> **Exercise requirements**
An exact copy of the listing is required.

> **Data extract**
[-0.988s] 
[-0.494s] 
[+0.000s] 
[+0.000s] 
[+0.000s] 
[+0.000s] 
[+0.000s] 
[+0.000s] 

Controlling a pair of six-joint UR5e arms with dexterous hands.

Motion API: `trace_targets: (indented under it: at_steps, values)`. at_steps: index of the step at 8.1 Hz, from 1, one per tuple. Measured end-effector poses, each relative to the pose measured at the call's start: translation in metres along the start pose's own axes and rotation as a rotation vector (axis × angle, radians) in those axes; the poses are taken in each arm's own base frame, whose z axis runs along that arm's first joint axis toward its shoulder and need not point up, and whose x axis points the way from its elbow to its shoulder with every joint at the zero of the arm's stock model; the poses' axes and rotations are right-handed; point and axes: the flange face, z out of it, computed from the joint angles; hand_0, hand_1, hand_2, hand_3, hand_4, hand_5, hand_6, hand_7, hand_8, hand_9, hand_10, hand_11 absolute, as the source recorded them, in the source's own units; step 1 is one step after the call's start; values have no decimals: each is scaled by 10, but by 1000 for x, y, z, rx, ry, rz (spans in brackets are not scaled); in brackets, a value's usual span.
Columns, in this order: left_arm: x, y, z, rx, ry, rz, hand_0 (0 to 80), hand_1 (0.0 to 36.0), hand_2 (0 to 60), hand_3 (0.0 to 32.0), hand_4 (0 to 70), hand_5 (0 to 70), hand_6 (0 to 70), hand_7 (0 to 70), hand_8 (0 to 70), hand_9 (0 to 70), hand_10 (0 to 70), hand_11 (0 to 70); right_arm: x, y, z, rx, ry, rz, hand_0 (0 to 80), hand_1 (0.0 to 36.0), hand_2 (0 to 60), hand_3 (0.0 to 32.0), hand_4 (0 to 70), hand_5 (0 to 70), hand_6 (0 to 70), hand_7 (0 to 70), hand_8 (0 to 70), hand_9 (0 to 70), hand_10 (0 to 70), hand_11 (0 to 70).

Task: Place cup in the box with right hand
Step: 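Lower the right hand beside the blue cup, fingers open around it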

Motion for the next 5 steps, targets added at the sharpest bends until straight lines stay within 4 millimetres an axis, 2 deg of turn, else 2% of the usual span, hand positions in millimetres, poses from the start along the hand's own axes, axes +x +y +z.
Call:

> **Problem solution**
[-0.988s] 
[-0.494s] 
[+0.000s] 
[+0.000s] 
[+0.000s] 
[+0.000s] 
[+0.000s] 
[+0.000s] 

Controlling a pair of six-joint UR5e arms with dexterous hands.

Motion API: `trace_targets: (indented under it: at_steps, values)`. at_steps: index of the step at 8.1 Hz, from 1, one per tuple. Measured end-effector poses, each relative to the pose measured at the call's start: translation in metres along the start pose's own axes and rotation as a rotation vector (axis × angle, radians) in those axes; the poses are taken in each arm's own base frame, whose z axis runs along that arm's first joint axis toward its shoulder and need not point up, and whose x axis points the way from its elbow to its shoulder with every joint at the zero of the arm's stock model; the poses' axes and rotations are right-handed; point and axes: the flange face, z out of it, computed from the joint angles; hand_0, hand_1, hand_2, hand_3, hand_4, hand_5, hand_6, hand_7, hand_8, hand_9, hand_10, hand_11 absolute, as the source recorded them, in the source's own units; step 1 is one step after the call's start; values have no decimals: each is scaled by 10, but by 1000 for x, y, z, rx, ry, rz (spans in brackets are not scaled); in brackets, a value's usual span.
Columns, in this order: left_arm: x, y, z, rx, ry, rz, hand_0 (0 to 80), hand_1 (0.0 to 36.0), hand_2 (0 to 60), hand_3 (0.0 to 32.0), hand_4 (0 to 70), hand_5 (0 to 70), hand_6 (0 to 70), hand_7 (0 to 70), hand_8 (0 to 70), hand_9 (0 to 70), hand_10 (0 to 70), hand_11 (0 to 70); right_arm: x, y, z, rx, ry, rz, hand_0 (0 to 80), hand_1 (0.0 to 36.0), hand_2 (0 to 60), hand_3 (0.0 to 32.0), hand_4 (0 to 70), hand_5 (0 to 70), hand_6 (0 to 70), hand_7 (0 to 70), hand_8 (0 to 70), hand_9 (0 to 70), hand_10 (0 to 70), hand_11 (0 to 70).

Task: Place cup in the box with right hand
Step: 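Lower the right hand beside the blue cup, fingers open around it
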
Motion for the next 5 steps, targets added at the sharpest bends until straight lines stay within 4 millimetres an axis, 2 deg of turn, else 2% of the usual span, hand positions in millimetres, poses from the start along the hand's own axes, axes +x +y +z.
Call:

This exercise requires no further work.